== What is expected ==
What follows is a set of records; repeat all of them exactly.
--- Extracted data Enclosed Below ---
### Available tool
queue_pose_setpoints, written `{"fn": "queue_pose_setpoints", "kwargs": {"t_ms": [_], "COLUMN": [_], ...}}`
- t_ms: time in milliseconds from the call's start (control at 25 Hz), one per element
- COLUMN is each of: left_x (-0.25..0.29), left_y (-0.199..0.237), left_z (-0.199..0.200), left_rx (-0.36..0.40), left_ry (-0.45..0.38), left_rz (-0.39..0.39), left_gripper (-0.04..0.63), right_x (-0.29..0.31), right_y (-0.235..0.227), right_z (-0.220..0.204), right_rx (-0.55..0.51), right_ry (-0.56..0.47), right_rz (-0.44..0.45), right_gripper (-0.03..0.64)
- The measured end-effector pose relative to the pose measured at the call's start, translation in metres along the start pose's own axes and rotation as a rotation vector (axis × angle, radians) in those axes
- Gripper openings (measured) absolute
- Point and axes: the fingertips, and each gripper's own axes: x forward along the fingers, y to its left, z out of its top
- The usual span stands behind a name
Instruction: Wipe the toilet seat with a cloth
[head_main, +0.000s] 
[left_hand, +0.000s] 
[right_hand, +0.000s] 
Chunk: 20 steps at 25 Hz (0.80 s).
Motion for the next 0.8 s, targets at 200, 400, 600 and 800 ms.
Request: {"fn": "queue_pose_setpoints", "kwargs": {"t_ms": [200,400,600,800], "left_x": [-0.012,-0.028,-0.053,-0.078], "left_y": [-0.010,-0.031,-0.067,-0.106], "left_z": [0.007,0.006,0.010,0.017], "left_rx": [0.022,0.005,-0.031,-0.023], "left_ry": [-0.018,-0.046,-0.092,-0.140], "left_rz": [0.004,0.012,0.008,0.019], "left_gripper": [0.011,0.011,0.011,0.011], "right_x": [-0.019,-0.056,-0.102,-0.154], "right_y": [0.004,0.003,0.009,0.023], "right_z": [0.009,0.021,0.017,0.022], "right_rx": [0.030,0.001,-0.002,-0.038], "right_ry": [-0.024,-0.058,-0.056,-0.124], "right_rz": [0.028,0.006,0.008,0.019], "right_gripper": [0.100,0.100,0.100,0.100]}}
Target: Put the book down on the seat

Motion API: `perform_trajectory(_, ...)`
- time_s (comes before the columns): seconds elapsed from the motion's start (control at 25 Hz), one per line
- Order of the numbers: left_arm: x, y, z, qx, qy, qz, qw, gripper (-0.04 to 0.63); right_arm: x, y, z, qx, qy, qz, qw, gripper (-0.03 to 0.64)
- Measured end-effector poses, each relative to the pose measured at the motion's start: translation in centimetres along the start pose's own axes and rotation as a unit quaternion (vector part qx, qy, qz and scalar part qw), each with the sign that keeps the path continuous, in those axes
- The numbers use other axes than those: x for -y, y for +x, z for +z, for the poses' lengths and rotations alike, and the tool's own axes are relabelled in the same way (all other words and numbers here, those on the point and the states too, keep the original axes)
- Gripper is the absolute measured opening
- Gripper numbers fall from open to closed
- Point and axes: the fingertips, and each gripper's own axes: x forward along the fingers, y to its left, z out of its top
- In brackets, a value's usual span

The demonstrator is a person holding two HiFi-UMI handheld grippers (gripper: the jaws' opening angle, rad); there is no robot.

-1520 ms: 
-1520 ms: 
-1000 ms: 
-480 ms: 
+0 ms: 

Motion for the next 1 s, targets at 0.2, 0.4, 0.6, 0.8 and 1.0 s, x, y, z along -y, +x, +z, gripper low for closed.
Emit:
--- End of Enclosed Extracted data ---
== The answer ==
### Available tool
queue_pose_setpoints, written `{"fn": "queue_pose_setpoints", "kwargs": {"t_ms": [_], "COLUMN": [_], ...}}`
- t_ms: time in milliseconds from the call's start (control at 25 Hz), one per element
- COLUMN is each of: left_x (-0.25..0.29), left_y (-0.199..0.237), left_z (-0.199..0.200), left_rx (-0.36..0.40), left_ry (-0.45..0.38), left_rz (-0.39..0.39), left_gripper (-0.04..0.63), right_x (-0.29..0.31), right_y (-0.235..0.227), right_z (-0.220..0.204), right_rx (-0.55..0.51), right_ry (-0.56..0.47), right_rz (-0.44..0.45), right_gripper (-0.03..0.64)
- The measured end-effector pose relative to the pose measured at the call's start, translation in metres along the start pose's own axes and rotation as a rotation vector (axis × angle, radians) in those axes
- Gripper openings (measured) absolute
- Point and axes: the fingertips, and each gripper's own axes: x forward along the fingers, y to its left, z out of its top
- The usual span stands behind a name
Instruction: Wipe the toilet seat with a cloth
[head_main, +0.000s] 
[left_hand, +0.000s] 
[right_hand, +0.000s] 
Chunk: 20 steps at 25 Hz (0.80 s).
Motion for the next 0.8 s, targets at 200, 400, 600 and 800 ms.
Request: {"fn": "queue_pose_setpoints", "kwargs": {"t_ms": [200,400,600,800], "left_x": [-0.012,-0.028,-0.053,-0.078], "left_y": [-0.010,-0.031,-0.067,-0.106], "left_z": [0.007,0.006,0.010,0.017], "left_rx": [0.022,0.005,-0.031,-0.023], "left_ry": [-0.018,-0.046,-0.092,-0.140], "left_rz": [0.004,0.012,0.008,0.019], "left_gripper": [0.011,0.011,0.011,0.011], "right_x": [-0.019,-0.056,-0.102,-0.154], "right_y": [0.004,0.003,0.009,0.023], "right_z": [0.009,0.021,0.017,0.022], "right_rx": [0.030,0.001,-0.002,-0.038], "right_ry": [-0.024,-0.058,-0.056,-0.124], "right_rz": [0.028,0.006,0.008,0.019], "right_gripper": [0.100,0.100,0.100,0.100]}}
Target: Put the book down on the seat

Motion API: `perform_trajectory(_, ...)`
- time_s (comes before the columns): seconds elapsed from the motion's start (control at 25 Hz), one per line
- Order of the numbers: left_arm: x, y, z, qx, qy, qz, qw, gripper (-0.04 to 0.63); right_arm: x, y, z, qx, qy, qz, qw, gripper (-0.03 to 0.64)
- Measured end-effector poses, each relative to the pose measured at the motion's start: translation in centimetres along the start pose's own axes and rotation as a unit quaternion (vector part qx, qy, qz and scalar part qw), each with the sign that keeps the path continuous, in those axes
- The numbers use other axes than those: x for -y, y for +x, z for +z, for the poses' lengths and rotations alike, and the tool's own axes are relabelled in the same way (all other words and numbers here, those on the point and the states too, keep the original axes)
- Gripper is the absolute measured opening
- Gripper numbers fall from open to closed
- Point and axes: the fingertips, and each gripper's own axes: x forward along the fingers, y to its left, z out of its top
- In brackets, a value's usual span

The demonstrator is a person holding two HiFi-UMI handheld grippers (gripper: the jaws' opening angle, rad); there is no robot.

-1520 ms: 
-1520 ms: 
-1000 ms: 
-480 ms: 
+0 ms: 

Motion for the next 1 s, targets at 0.2, 0.4, 0.6, 0.8 and 1.0 s, x, y, z along -y, +x, +z, gripper low for closed.
Emit:

This exercise is done.